Extraction of mouse liver plasma membranes with 4% (w/v) N-laurylsarcosinate-tris buffer, pH7.8, solubilized 80-90% of the protein and 60% of the 5'-nucleotidase activity. The membrane residue remaining after extraction was resolved on sucrose gradients into two fractions: a vesicular membrane fraction and a fraction characterized by the presence of large numbers of nexuses in an amorphous background. The vesicular fraction had a phospholipid/protein weight ratio of 7:1, it contained most of the plasma-membrane glycolipids, and polyacrylamide-gel electrophoresis indicated the presence of only five to eight proteins, including two or three glycoproteins. The 5'-nucleotidase and leucine naphthylamidase specific activities were 23- and 6-fold higher respectively than in the plasma membranes. Electron microscopy of thin sections and negatively stained preparations indicated that the nexuses present in the second fraction closely resembled gap junctions present in tissue sections and isolated plasma membranes. The nexus fraction contained a distinctive protein pattern, and of the 20 proteins present about four were identified as glycoproteins by Schiff-periodate staining. Examination of the lipid composition of the fractions by t.l.c. showed that in the nexus fraction, phospholipids and glycolipids were present in small amounts compared with triglycerides and cholesterol. Amino sugar analyses confirmed the t.l.c. results and amino acid analysis showed the fractions to have characteristic protein compositions.
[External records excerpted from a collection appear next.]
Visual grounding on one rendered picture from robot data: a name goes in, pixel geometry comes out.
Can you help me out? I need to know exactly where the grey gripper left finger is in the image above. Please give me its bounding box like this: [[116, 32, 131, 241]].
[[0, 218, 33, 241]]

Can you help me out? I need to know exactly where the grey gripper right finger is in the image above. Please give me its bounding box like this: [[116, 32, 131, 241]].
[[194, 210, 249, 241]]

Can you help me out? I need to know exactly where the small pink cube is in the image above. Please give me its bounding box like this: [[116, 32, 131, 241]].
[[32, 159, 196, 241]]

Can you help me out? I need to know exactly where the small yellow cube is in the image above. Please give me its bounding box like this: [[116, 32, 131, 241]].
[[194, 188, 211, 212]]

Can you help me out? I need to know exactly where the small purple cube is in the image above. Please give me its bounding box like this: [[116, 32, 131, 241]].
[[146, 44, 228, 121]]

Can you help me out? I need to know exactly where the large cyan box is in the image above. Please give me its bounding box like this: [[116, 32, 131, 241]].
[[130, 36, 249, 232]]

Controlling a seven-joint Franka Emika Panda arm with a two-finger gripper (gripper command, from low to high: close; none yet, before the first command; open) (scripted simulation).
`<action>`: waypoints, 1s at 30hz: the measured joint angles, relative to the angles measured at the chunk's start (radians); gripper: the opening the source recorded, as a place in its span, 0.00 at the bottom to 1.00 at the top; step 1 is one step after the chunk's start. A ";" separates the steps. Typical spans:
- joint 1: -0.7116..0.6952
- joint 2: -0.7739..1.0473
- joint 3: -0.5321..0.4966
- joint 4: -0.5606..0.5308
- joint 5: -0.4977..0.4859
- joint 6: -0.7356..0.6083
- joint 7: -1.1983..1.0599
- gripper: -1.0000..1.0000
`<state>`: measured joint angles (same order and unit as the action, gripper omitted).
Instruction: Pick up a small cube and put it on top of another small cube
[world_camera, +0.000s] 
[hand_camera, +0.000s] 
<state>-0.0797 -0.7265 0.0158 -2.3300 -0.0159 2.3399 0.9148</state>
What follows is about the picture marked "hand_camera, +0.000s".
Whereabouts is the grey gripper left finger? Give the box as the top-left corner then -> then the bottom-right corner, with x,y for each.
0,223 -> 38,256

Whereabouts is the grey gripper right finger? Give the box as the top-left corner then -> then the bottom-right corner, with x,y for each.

A ;reconstituted' membranous fraction prepared by dialysis against MgCl(2) of membrane components soluble in N-laurylsarcosinate-tris buffers, pH7.8, lacked the trilaminar image characteristic of the two other membrane fractions isolated and was devoid of enzyme activities. The results indicate that proteins and glycoproteins play an important role in the structural maintenance of the nexuses isolated from the liver by the present procedure.     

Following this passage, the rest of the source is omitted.